Na ilha de El Hierro, a estreita rodovia atravessa uma floresta praticamente invisível em meio à espessa neblina que toma o território pelas manhãs. A visibilidade na ilha é de poucos metros.

"O protagonista disso tudo é o vento. Os ventos Alíseos sopram muito próximo à superfície do oceano por cerca de mil quilômetros. Esse ar fica carregado de umidade. Quando os Alíseos chegam à ilha El Hierro, a umidade se transforma em neblina", explica o guia Paulo Cosovel.

É essa espessa neblina que, em contato com a vegetação, se condensa e volta à forma líquida. Enquanto a ilha sofre com a falta de chuvas, que não caem durante todo o verão, as árvores sobrevivem com a umidade da neblina e, de suas folhas, escorre água.

É como se chovesse apenas sob às árvores. “E isso é o que garante a vida na ilha”, explica o guia.

No Pico de Malpaso, a 1.550 metros de altitude, uma dezena de barras de ferro fincadas no chão sustentam uma longa rede de proteção de malhas finas. A rede funciona como um coletor de neblina, uma tradição antiga na ilha.

Em contato com a rede, a neblina se condensa e a água escorre por uma calha até chegar a um reservatório.

"Essa água é usada para irrigar o viveiro de mudas da área, nas criações de gado, e também em caso de incêndios florestais", explica Samuel Gonzales, agente ambiental do governo de El Hierro.

Além disso, na cidade é possível comprar “água de neblina” em garrafas para beber.
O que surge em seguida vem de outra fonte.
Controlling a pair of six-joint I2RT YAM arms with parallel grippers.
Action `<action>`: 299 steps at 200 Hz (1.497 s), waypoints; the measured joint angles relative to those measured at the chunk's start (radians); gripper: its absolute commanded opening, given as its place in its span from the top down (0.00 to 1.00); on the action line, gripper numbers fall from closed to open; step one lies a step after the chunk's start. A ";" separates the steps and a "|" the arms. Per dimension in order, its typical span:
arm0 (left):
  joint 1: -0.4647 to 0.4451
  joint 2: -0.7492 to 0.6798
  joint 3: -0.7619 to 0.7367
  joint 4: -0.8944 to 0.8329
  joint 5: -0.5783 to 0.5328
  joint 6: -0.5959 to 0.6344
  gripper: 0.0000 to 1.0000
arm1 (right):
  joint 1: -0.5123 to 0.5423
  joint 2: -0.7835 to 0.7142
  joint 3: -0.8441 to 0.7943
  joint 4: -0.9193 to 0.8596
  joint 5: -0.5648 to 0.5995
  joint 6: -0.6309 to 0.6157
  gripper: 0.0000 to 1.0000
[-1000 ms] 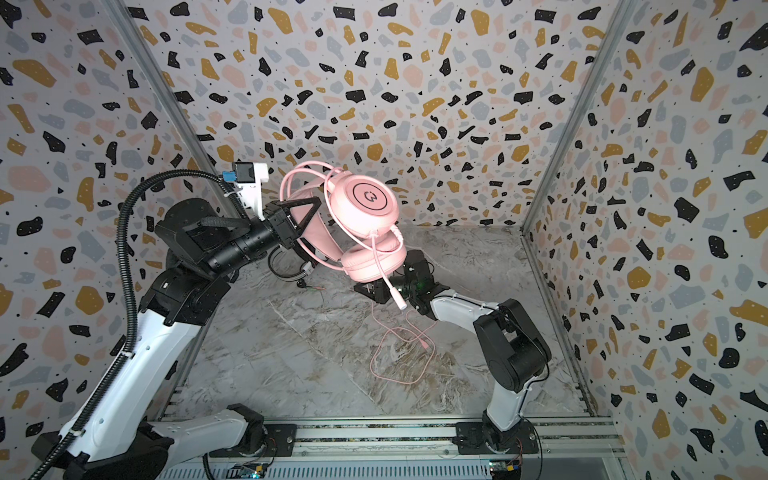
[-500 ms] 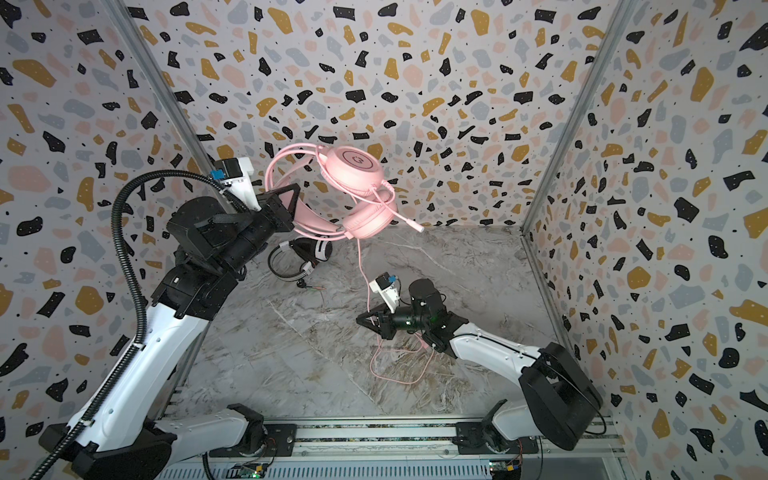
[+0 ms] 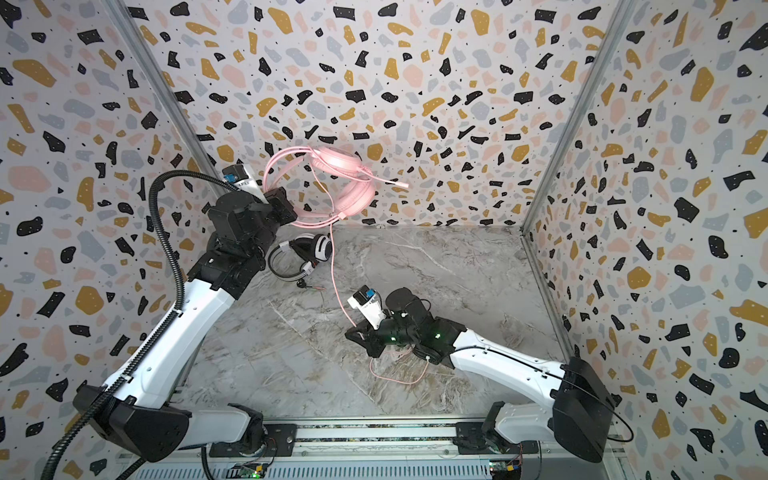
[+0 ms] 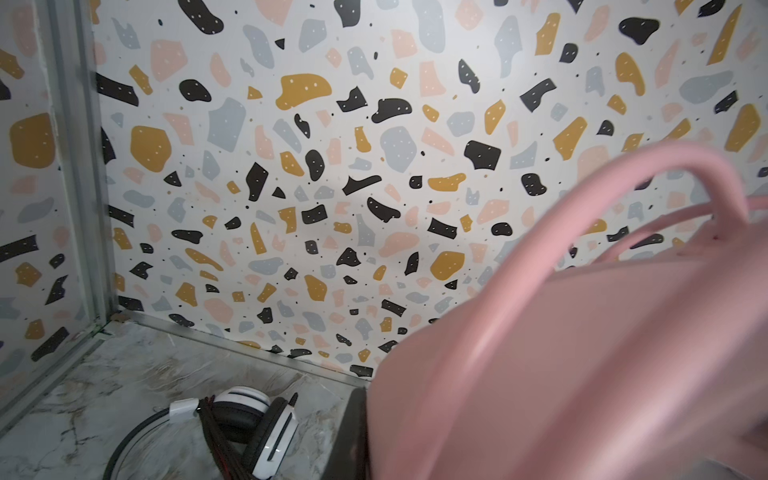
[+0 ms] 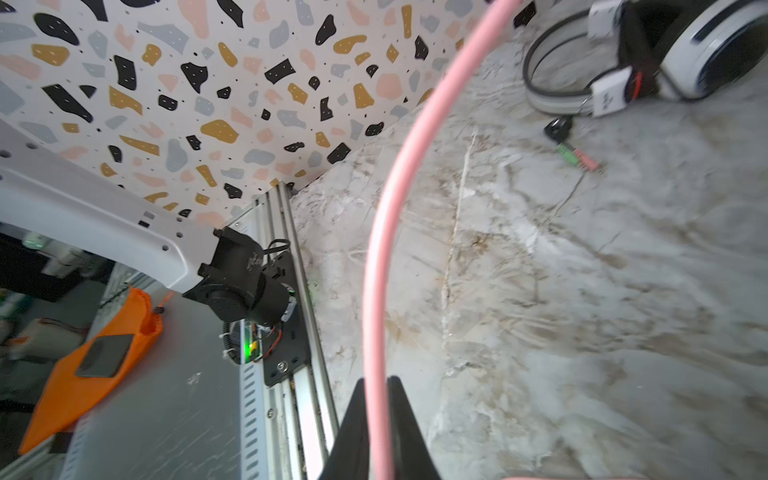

Apenas no Pico de Malpaso são recolhidos por ano mais de 10 mil litros de água. E este é um dos cerca de 20 coletores de neblina espalhados pela ilha.

Uma técnica antiga

No século XV, relatos de colonizadores espanhóis que passaram por lá já dão conta das “árvores-fontes”, de onde “escorrem água captada na neblina pelas folhas durante o dia inteiro, uma água tão abundante que alimenta toda a ilha”.

Uma delas é considera a “árvore sagrada”, conhecida pelo nome de Garoé. O povo bimbache, comunidade tradicional das Ilhas Canárias, há séculos construiu um reservatório para recolher a água que escorre de suas folhas.

Esta árvore legendária é considerada o símbolo de resistência da ilha e sua imagem aparece, coberta por uma nuvem, no centro da bandeira de El Hierro.

No século XVII, um furacão arrancou a árvore que garantia a tradicional coleta de água. Mas, em 1949, um novo loureiro foi plantado no mesmo lugar e a água voltou a correr no antigo reservatório.

“A água sempre foi um problema para os habitantes da ilha”, comenta o guia Paulo Cosovel.

Essa experiência tradicional inspirou a criação de coletores de neblina, em 1960, no Chile. A ideia chegou ao Peru, ao Marrocos e hoje faz parte de um manual de boas práticas da União Europeia.

Samuel Gonzales, no entanto, tem dúvidas sobre o futuro dessa tradição nas Ilhas Canárias. “Alguns cientistas dizem que, com as mudanças climáticas, as Canárias podem perder os ventos Alíseos. Se isso acontecer, sofreremos com secas muito graves. Sem os ventos Alíseos, a gente perde toda a água da neblina, que é mais abundante do que a chuva aqui”, preocupa-se o agente ambiental.